=== Exercise instructions ===
Your answer must consist of exactly the lines below, starting with the line with "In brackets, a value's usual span" and going on through the line with "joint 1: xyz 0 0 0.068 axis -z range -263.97", and nothing else.

=== Data below ===
┌──

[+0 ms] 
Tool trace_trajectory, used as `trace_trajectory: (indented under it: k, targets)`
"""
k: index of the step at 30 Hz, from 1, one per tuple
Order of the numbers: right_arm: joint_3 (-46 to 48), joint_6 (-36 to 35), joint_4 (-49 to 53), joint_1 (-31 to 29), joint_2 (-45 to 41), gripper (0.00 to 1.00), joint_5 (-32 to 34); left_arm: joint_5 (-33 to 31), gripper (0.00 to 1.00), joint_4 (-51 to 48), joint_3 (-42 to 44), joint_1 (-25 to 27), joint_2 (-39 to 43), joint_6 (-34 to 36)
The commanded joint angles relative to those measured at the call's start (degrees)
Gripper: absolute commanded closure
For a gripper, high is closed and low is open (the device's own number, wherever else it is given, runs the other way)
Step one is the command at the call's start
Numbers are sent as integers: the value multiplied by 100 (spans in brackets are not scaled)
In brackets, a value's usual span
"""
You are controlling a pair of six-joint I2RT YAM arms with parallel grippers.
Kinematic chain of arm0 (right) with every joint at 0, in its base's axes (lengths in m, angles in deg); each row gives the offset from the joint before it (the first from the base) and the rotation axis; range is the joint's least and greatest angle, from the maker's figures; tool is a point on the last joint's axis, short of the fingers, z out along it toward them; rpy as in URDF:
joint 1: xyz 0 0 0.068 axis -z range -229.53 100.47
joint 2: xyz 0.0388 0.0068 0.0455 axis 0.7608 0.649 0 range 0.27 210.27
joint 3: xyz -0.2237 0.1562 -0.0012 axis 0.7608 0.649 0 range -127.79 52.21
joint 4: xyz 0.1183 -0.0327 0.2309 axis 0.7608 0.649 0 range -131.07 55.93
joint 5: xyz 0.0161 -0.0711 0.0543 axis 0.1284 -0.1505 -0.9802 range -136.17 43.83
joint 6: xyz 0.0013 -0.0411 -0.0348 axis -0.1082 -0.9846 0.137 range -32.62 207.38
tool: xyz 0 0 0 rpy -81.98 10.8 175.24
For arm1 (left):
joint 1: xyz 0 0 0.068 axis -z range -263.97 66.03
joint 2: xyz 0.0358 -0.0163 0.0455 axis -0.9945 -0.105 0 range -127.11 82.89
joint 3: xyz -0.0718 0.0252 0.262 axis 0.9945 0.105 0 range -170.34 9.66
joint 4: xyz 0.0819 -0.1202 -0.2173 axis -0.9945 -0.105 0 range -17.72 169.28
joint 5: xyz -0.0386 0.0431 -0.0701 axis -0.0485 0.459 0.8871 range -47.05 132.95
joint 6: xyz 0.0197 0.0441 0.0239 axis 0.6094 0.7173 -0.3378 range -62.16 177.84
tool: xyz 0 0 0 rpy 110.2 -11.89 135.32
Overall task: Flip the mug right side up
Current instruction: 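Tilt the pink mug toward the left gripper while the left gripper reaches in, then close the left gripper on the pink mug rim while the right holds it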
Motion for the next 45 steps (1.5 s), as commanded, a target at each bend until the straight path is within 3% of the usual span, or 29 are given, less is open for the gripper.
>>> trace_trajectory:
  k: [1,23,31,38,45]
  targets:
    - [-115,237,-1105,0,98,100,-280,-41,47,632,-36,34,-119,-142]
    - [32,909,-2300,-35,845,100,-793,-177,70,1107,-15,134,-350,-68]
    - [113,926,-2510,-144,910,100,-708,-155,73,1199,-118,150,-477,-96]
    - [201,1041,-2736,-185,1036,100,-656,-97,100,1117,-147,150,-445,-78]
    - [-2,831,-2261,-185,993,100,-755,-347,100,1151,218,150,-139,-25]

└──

=== Task response ===
In brackets, a value's usual span
"""
You are controlling a pair of six-joint I2RT YAM arms with parallel grippers.
Kinematic chain of arm0 (right) with every joint at 0, in its base's axes (lengths in m, angles in deg); each row gives the offset from the joint before it (the first from the base) and the rotation axis; range is the joint's least and greatest angle, from the maker's figures; tool is a point on the last joint's axis, short of the fingers, z out along it toward them; rpy as in URDF:
joint 1: xyz 0 0 0.068 axis -z range -229.53 100.47
joint 2: xyz 0.0388 0.0068 0.0455 axis 0.7608 0.649 0 range 0.27 210.27
joint 3: xyz -0.2237 0.1562 -0.0012 axis 0.7608 0.649 0 range -127.79 52.21
joint 4: xyz 0.1183 -0.0327 0.2309 axis 0.7608 0.649 0 range -131.07 55.93
joint 5: xyz 0.0161 -0.0711 0.0543 axis 0.1284 -0.1505 -0.9802 range -136.17 43.83
joint 6: xyz 0.0013 -0.0411 -0.0348 axis -0.1082 -0.9846 0.137 range -32.62 207.38
tool: xyz 0 0 0 rpy -81.98 10.8 175.24
For arm1 (left):
joint 1: xyz 0 0 0.068 axis -z range -263.97 66.03

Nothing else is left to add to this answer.